Work order: Track down each line below containing the string "provide" and copy it.

Given records:

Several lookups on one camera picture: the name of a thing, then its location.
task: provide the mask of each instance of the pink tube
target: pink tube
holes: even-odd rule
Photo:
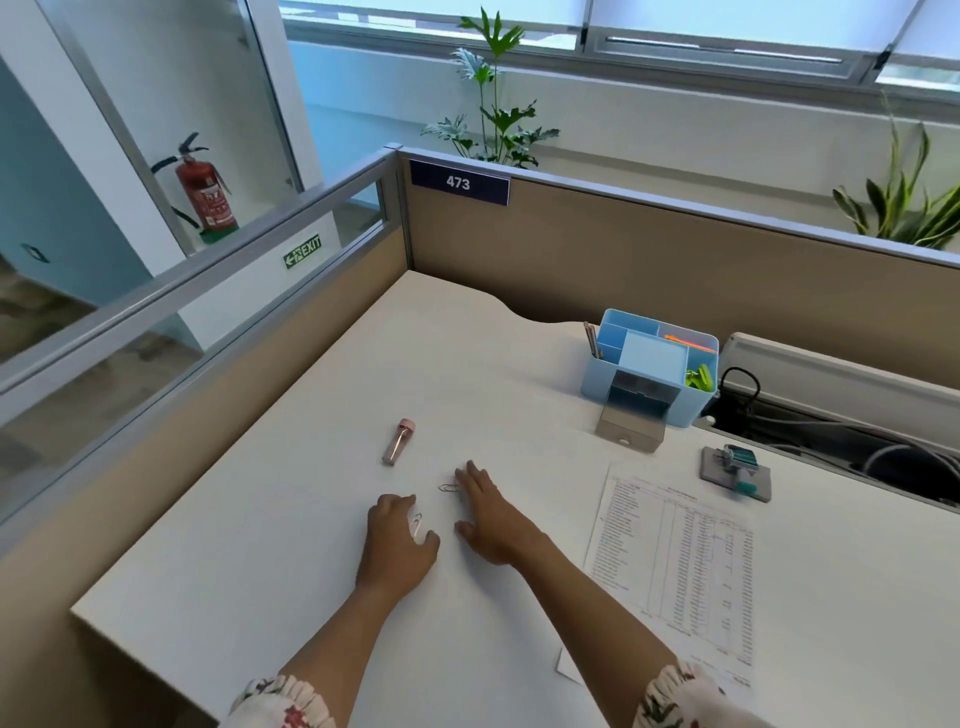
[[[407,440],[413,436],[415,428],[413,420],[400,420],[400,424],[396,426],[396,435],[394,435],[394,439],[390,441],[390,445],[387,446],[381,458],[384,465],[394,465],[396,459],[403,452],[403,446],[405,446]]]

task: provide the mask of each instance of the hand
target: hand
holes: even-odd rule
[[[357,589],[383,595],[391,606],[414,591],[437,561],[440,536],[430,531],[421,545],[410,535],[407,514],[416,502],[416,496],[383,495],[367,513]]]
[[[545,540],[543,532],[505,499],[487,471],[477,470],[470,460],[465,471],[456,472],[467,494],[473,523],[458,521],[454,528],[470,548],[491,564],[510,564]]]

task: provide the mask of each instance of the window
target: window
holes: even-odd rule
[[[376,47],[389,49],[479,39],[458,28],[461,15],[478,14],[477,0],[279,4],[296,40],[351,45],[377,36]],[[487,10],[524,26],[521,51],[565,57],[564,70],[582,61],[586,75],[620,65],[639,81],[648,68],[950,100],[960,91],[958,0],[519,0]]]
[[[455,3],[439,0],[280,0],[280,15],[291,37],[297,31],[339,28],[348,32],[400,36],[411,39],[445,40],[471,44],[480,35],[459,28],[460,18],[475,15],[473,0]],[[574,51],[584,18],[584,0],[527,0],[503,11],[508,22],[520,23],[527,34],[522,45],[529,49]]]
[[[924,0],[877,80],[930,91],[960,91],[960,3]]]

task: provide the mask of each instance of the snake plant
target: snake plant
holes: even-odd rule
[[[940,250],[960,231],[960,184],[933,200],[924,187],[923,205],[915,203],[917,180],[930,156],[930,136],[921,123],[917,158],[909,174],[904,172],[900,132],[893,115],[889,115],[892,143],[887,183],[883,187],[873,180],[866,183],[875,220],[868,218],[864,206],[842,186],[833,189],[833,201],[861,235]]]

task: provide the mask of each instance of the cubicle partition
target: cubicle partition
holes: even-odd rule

Response area:
task: provide the mask of each instance of the pink tube
task: provide the mask of each instance of the hand
task: provide the mask of each instance of the window
task: provide the mask of each instance of the snake plant
task: provide the mask of each instance of the cubicle partition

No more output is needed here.